Entsorgung von Alt-Arzneien

Alte Arzneimittel sind jetzt auch in Bochum ein Fall für die Tonne

10.01.2020, 12:45 Uhr

Wohin mit dem Arzneimittelmüll? In Bochum gab es einen Entsorger, der sich darum kümmerte. Doch der Service wurde nun eingestellt. (Foto: TR Design / stock.adobe.com)

Wohin mit dem Arzneimittelmüll? In Bochum gab es einen Entsorger, der sich darum kümmerte. Doch der Service wurde nun eingestellt. (Foto: TR Design / stock.adobe.com)


Seit Anfang des Jahres werden in Bochum vom örtlichen Entsorger USB keine speziellen Altmedikamente-Säcke mehr an Apotheken ausgegeben. Der Abhol-Service ist eingestellt worden – stattdessen soll alles in die Restmülltonne. Nicht alle finden das in Ordnung.

Was macht man eigentlich mit alten oder abgelaufenen Arzneimitteln? „Zur Schadstoffsammelstelle oder zum Apotheker bringen“, würden da wohl die meisten sagen. „In die Restmülltonne“, antworten dagegen immer mehr kommunale Entsorger in Deutschland.

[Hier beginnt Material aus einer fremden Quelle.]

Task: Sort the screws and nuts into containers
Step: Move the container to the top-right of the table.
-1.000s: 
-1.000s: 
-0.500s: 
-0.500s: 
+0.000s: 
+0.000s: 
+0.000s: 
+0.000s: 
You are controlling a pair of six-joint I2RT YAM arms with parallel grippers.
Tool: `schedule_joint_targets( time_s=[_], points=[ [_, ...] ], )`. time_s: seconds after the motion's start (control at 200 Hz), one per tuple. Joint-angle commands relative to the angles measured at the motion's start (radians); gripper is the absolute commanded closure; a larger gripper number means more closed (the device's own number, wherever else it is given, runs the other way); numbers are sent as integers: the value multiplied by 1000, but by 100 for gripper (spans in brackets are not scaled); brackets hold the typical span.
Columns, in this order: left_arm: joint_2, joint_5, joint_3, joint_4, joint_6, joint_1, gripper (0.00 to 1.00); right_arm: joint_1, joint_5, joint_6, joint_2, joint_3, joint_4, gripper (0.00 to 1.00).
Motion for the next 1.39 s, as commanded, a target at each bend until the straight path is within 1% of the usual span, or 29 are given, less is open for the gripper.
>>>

Wie jüngst etwa die USB Bochum – das steht für „Umweltservice Bochum“. Die GmbH ist in der nordrhein-westfälischen 360.000 Einwohner-Stadt im Ruhrgebiet für die Abfallentsorgung und Stadtreinigung zuständig. Bis Ende vergangenen Jahres gab die USB an Apotheker spezielle Säcke zum Sammeln von Altarzneimitteln ab, die in vier bis sechswöchigem Turnus abgeholt wurden. Diesen Service hat man nun eingestellt – die Säcke werden nicht mehr ausgegeben, Restbestände an Säcken noch abgeholt.

„Die Apotheker können bei ihnen abgegebene Altarzneimittel problemlos in ihren eigenen Restmülltonnen entsorgen“, sagt USB-Sprecher Jörn Denhard. Alle Abfälle aus der Stadt würden mittlerweile in die Müllverbrennung gegeben, da sei eine gesonderte Abholung der alten Medikamente nicht mehr notwendig. Den bisherigen Service hätten auch nur noch wenige der rund 70 Apotheken in Bochum wahrgenommen.

„Alte Arzneimittel werden so trivialisiert“

„Ich finde das nicht gut. Ich sammele in meiner Apotheke weiter die abgegebenen Medikamente separat und bringe die dann zur Entsorgung“, sagt Ralph Hohmann. Der Apotheker und Inhaber der Kronen-Apotheke ist auch Vorsitzender der Bezirksgruppe Bochum des Apothekerverbands Westfalen-Lippe.

„Ich habe das entsprechende Schreiben der USB kopiert und an allen Apotheker-Kollegen verteilt. Aber überzeugt bin ich nicht von dem Vorgehen. So werden alte Arzneimittel trivialisiert“, sagt er. Abgesehen davon nehme man den Apothekern auf eine gewisse Weise so einen Teil ihrer Kompetenzen weg.

Es sei wichtig, dass die Menschen alte Arzneimittel als etwas Besonderes betrachteten, dass nicht einfach in die Umwelt gelangen dürfe. Beim Apotheker habe man sich sicher sein können, dass er als Experte alte Medikamente richtig entsorge, meint Hohmann. „Wenn die Medikamente in die Verbrennung wandern, ist das ja sicher. Aber es besteht nun die Gefahr, dass wieder viele Menschen alte Arzneimittel dann vielleicht über die Toilette oder den Ausguss entsorgen“, sagt er.

Apotheker sollen abgegebene Medikamente in ihre Restmülltonne werfen

So können die Wirkstoffe ins Grundwasser gelangen und etwa im Fall von Antibiotika zu vermehrter Resistenzbildung beitragen. Denn in Kläranlagen werden Medikamentenrückstände nicht standardmäßig eliminiert. Dazu gibt es erst einige erste Anlagen, die beispielsweise mit Ozonierung Wirkstoffrückstände aus dem Abwasser entfernen. Ein Bericht des ZDF-Magazin Frontal 21 berichtete Ende 2018 über die damit verbundenen Probleme.

„Allerdings geben die Menschen heute bei weitem nicht mehr so viele Medikamente ab wie etwa in den 80er- oder 90er-Jahren. Es wird zum einen nicht mehr soviel verschrieben und zum anderen gibt es wohl ein anderes Bewusstsein. Eigentlich kommen alte Arzneimittel nur noch besonders dann zurück, wenn jemand verstorben ist“, berichtet Hohmann.